**EXERCISE DIRECTIONS:** Would you please write out only the lines running from the top of the listing through the one holding "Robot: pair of", exactly, with both ends kept and pictures left out?
*** Opening of SUPPLIED INFORMATION ***
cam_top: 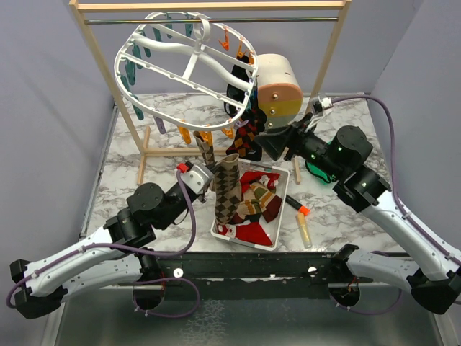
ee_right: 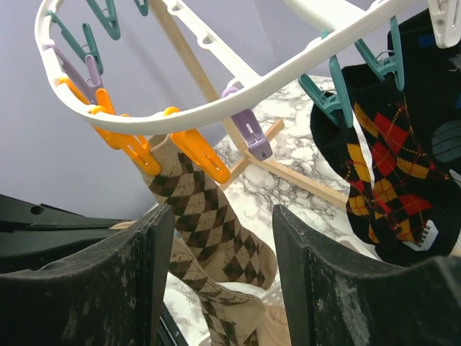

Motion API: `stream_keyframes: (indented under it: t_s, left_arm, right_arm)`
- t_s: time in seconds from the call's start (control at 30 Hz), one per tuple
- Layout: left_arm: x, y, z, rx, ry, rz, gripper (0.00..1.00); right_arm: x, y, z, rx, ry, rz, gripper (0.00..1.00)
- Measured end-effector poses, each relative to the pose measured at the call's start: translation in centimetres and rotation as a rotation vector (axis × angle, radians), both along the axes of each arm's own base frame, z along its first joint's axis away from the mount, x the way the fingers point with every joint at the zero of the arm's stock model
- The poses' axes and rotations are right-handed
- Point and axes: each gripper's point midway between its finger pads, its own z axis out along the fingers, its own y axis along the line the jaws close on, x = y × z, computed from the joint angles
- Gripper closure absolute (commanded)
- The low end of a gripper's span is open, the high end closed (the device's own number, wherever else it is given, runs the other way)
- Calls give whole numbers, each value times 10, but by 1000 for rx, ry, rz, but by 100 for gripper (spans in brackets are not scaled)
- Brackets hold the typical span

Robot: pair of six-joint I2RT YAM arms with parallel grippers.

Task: Clip the socks to the hanger
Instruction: Pick up the sock from the bin, then open the clamp at the hanger.

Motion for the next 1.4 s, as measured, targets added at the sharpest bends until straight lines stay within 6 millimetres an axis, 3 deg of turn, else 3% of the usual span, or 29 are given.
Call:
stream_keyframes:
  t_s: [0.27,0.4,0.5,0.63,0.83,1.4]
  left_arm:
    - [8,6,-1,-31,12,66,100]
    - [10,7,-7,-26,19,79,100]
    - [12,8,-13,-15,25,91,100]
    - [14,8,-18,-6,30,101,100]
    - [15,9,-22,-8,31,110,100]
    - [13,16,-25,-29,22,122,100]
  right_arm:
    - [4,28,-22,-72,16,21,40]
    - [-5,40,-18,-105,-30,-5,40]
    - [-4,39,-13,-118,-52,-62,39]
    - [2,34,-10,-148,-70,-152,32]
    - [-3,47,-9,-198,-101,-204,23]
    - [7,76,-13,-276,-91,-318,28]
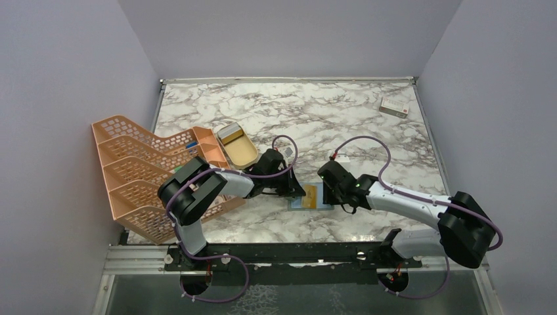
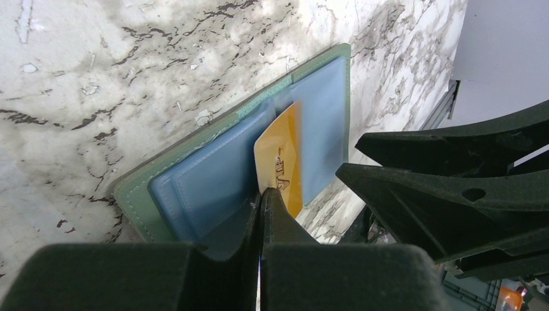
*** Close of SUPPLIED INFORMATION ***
**REPLY TO THE TASK:**
cam_top: 
ee_right: 

Motion API: `stream_keyframes: (indented under it: t_s, left_arm, right_arm)`
- t_s: time in seconds from the call's start (control at 30 Hz), one per tuple
- Layout: left_arm: x, y, z, rx, ry, rz, gripper (0.00..1.00); right_arm: x, y, z, rx, ry, rz, gripper (0.00..1.00)
- Measured end-effector poses, each relative to the pose measured at the call's start: translation in centimetres and rotation as a rotation vector (axis × angle, radians), both along the axes of each arm's own base frame, z along its first joint's axis away from the mount, x the way the fingers point with every joint at the zero of the arm's stock model
- The poses' axes and rotations are right-handed
- Point and axes: each gripper's point midway between its finger pads, its own z axis out along the fingers, its own y axis along the line the jaws close on, x = y × z, computed from the joint angles
- Gripper closure absolute (commanded)
- The low end of a gripper's span is open, the high end closed (the device's own number, wherever else it is given, runs the other way)
- Calls give whole numbers, each value times 10, but by 1000 for rx, ry, rz, but by 100 for gripper (spans in brackets are not scaled)
- Brackets hold the typical span

Robot: pair of six-joint I2RT YAM arms with parallel grippers.

This output contains the complete answer.